SUPPLIED RECORDS

____

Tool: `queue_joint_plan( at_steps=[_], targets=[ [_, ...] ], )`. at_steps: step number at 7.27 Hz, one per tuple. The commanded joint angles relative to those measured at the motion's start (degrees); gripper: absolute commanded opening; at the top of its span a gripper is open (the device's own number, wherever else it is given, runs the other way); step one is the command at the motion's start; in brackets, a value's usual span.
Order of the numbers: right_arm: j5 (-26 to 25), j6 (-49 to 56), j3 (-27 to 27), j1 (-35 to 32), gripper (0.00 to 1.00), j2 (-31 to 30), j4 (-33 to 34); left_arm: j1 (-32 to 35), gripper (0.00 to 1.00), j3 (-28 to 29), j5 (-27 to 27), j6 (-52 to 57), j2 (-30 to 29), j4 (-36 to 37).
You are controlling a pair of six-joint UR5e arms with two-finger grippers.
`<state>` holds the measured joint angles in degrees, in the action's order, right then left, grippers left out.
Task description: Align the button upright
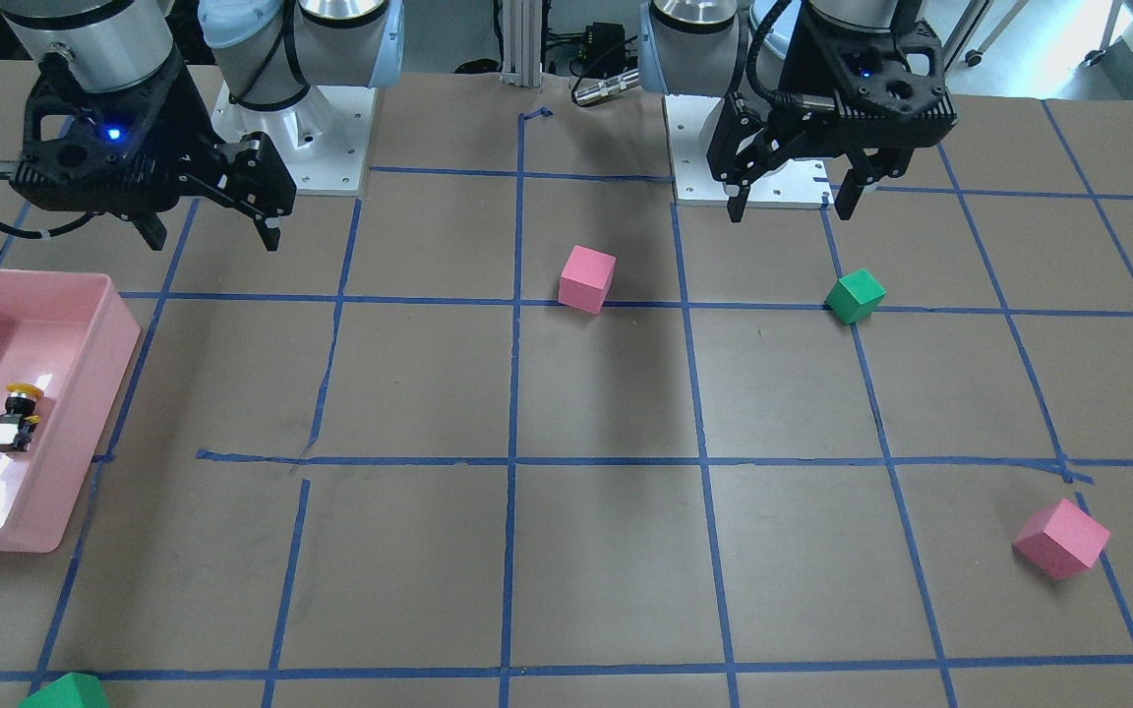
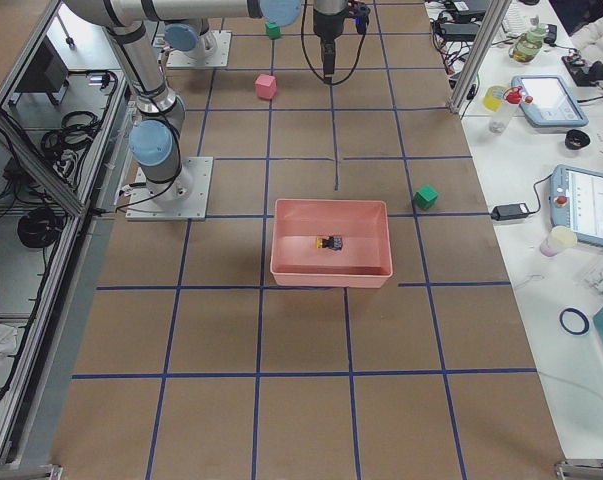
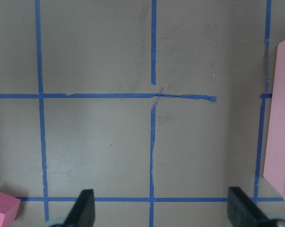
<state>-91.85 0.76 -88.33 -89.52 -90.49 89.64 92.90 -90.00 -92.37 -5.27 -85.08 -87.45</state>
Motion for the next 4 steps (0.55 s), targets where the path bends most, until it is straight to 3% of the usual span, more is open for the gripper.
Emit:
queue_joint_plan(
  at_steps=[1,2,4],
  targets=[
    [-2.20,0.29,-0.26,1.79,1.00,0.14,-0.16,0.00,1.00,0.00,0.00,0.00,0.00,0.00],
    [-1.85,1.08,-0.26,4.07,1.00,0.48,-0.08,0.00,1.00,0.00,0.00,0.00,0.00,0.00],
    [-2.29,12.62,-0.26,11.35,1.00,2.59,0.54,0.00,1.00,0.00,0.00,0.00,0.00,0.00]
  ],
)
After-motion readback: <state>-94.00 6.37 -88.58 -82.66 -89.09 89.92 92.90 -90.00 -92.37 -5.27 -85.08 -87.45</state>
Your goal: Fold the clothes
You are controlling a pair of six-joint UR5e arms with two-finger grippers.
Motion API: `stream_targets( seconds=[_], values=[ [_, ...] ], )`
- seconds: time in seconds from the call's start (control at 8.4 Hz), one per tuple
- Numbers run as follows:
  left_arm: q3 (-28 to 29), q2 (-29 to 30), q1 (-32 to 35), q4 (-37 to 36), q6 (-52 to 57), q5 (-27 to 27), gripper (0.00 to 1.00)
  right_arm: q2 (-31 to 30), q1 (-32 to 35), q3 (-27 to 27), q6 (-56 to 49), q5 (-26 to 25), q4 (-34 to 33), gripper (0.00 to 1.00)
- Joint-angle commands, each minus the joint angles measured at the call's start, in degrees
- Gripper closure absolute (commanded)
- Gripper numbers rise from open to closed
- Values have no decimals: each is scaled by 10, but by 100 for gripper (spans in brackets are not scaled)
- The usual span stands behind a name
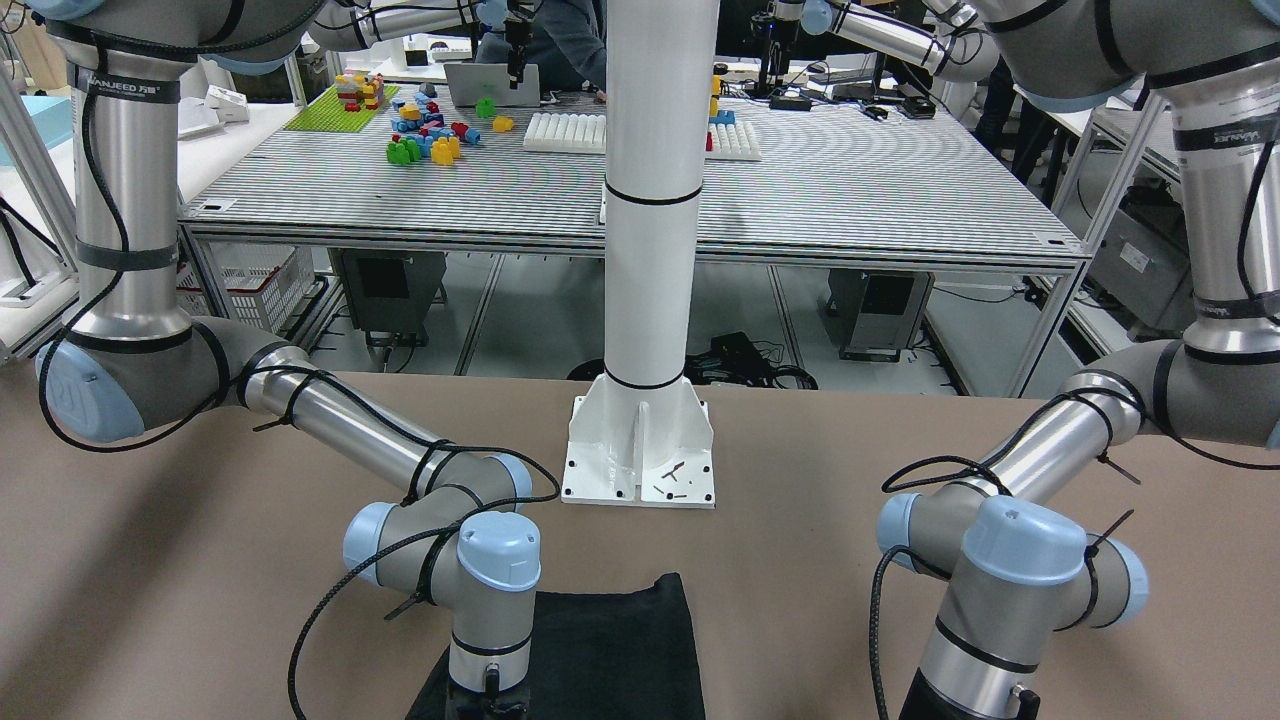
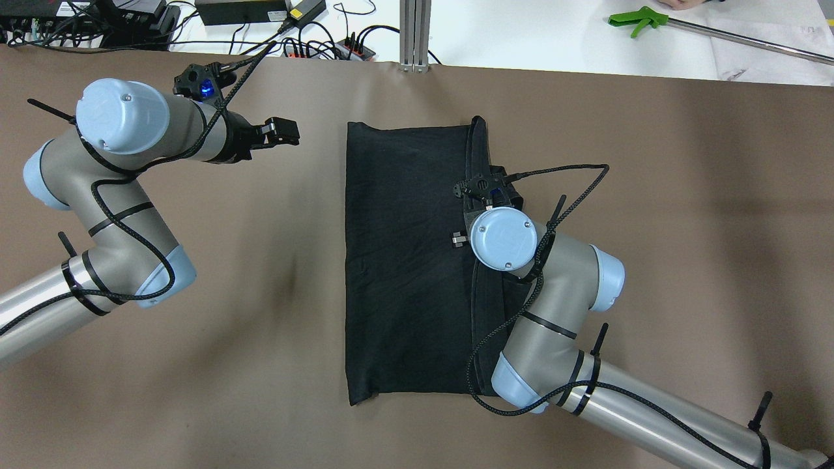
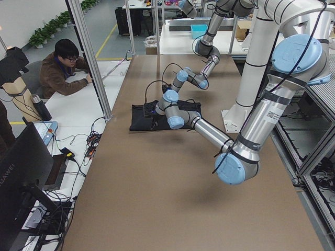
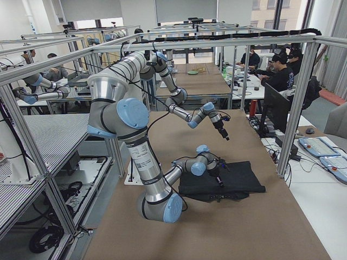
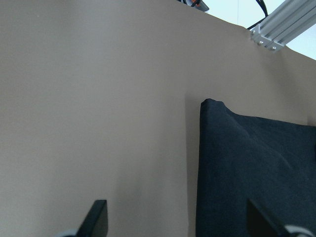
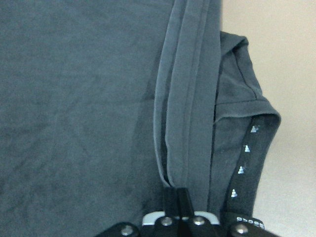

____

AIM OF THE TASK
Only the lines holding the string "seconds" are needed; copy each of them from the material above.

ANSWER AREA
Motion API: `stream_targets( seconds=[_], values=[ [_, ...] ], )`
- seconds: time in seconds from the call's start (control at 8.4 Hz), one per tuple

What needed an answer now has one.